[WHAT IS BEING ASKED]
When you copy the material below, keep every line exact and leave each picture out.
═══
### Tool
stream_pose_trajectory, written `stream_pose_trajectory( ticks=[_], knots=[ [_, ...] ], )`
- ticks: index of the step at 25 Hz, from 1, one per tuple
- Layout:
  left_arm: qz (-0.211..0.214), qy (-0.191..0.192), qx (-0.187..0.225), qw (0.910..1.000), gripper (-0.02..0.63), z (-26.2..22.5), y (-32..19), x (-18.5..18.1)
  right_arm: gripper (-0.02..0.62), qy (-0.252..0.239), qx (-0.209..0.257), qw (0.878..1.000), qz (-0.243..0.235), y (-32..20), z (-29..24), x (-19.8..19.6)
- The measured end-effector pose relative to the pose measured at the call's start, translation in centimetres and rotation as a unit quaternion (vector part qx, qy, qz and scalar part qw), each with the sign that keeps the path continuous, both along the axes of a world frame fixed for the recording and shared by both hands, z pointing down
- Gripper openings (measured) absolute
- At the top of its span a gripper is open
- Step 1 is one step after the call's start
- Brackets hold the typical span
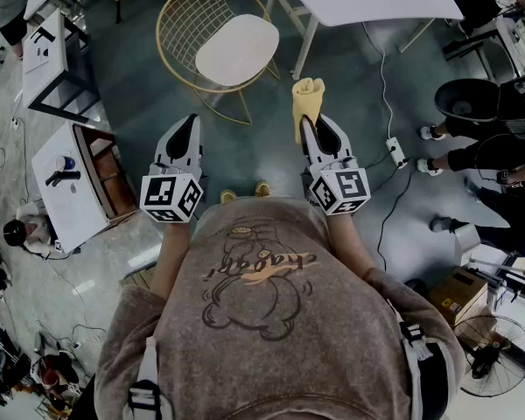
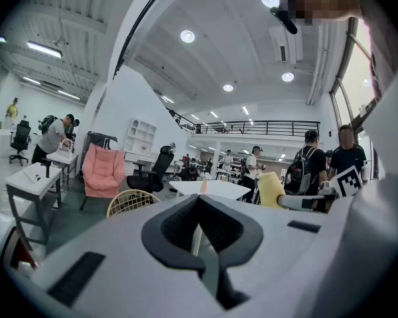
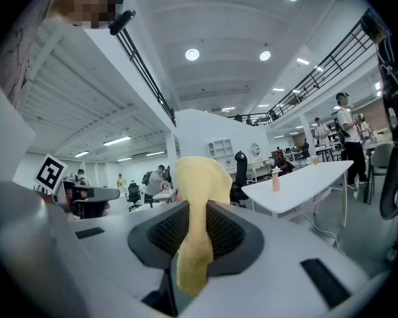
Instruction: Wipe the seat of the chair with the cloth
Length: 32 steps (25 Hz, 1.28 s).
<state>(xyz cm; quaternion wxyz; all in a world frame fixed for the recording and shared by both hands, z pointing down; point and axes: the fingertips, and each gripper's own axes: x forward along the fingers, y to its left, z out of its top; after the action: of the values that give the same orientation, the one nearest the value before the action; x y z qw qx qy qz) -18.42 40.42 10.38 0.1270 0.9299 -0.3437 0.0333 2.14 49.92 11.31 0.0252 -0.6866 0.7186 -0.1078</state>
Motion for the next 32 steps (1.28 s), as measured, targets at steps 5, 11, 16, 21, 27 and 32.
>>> stream_pose_trajectory(
  ticks=[5, 11, 16, 21, 27, 32],
  knots=[
    [0.000, -0.002, 0.001, 1.0000, 0.008, 0.1, 0.3, 1.1, 0.095, -0.009, 0.000, 1.000, 0.008, 0.2, 0.3, 1.0],
    [-0.010, -0.006, -0.002, 0.9999, 0.008, 0.7, 0.9, 2.7, 0.094, -0.018, -0.001, 1.000, -0.005, 0.2, 1.1, 2.6],
    [-0.022, -0.006, -0.002, 0.9997, 0.008, 1.0, 1.0, 3.7, 0.094, -0.022, -0.001, 0.999, -0.040, -0.5, 1.9, 2.8],
    [-0.037, -0.007, -0.004, 0.9993, 0.009, 1.3, 0.9, 4.4, 0.094, -0.023, -0.007, 0.998, -0.059, -1.4, 2.3, 3.6],
    [-0.038, -0.007, -0.011, 0.9992, 0.008, 2.2, -1.2, 5.5, 0.094, -0.020, -0.018, 0.998, -0.063, -3.6, 3.0, 4.6],
    [-0.044, 0.000, -0.022, 0.9988, 0.008, 2.9, -4.8, 6.4, 0.094, -0.019, -0.023, 0.998, -0.059, -7.0, 3.6, 6.0]
  ],
)
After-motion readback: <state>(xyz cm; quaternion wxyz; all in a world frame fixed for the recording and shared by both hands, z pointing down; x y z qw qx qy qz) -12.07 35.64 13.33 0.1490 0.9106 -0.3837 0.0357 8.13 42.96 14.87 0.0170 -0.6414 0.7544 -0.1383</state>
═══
[ANSWER]
### Tool
stream_pose_trajectory, written `stream_pose_trajectory( ticks=[_], knots=[ [_, ...] ], )`
- ticks: index of the step at 25 Hz, from 1, one per tuple
- Layout:
  left_arm: qz (-0.211..0.214), qy (-0.191..0.192), qx (-0.187..0.225), qw (0.910..1.000), gripper (-0.02..0.63), z (-26.2..22.5), y (-32..19), x (-18.5..18.1)
  right_arm: gripper (-0.02..0.62), qy (-0.252..0.239), qx (-0.209..0.257), qw (0.878..1.000), qz (-0.243..0.235), y (-32..20), z (-29..24), x (-19.8..19.6)
- The measured end-effector pose relative to the pose measured at the call's start, translation in centimetres and rotation as a unit quaternion (vector part qx, qy, qz and scalar part qw), each with the sign that keeps the path continuous, both along the axes of a world frame fixed for the recording and shared by both hands, z pointing down
- Gripper openings (measured) absolute
- At the top of its span a gripper is open
- Step 1 is one step after the call's start
- Brackets hold the typical span
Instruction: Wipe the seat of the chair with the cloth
Length: 32 steps (25 Hz, 1.28 s).
<state>(xyz cm; quaternion wxyz; all in a world frame fixed for the recording and shared by both hands, z pointing down; point and axes: the fingertips, and each gripper's own axes: x forward along the fingers, y to its left, z out of its top; after the action: of the values that give the same orientation, the one nearest the value before the action; x y z qw qx qy qz) -18.42 40.42 10.38 0.1270 0.9299 -0.3437 0.0333 2.14 49.92 11.31 0.0252 -0.6866 0.7186 -0.1078</state>
Motion for the next 32 steps (1.28 s), as measured, targets at steps 5, 11, 16, 21, 27 and 32.
>>> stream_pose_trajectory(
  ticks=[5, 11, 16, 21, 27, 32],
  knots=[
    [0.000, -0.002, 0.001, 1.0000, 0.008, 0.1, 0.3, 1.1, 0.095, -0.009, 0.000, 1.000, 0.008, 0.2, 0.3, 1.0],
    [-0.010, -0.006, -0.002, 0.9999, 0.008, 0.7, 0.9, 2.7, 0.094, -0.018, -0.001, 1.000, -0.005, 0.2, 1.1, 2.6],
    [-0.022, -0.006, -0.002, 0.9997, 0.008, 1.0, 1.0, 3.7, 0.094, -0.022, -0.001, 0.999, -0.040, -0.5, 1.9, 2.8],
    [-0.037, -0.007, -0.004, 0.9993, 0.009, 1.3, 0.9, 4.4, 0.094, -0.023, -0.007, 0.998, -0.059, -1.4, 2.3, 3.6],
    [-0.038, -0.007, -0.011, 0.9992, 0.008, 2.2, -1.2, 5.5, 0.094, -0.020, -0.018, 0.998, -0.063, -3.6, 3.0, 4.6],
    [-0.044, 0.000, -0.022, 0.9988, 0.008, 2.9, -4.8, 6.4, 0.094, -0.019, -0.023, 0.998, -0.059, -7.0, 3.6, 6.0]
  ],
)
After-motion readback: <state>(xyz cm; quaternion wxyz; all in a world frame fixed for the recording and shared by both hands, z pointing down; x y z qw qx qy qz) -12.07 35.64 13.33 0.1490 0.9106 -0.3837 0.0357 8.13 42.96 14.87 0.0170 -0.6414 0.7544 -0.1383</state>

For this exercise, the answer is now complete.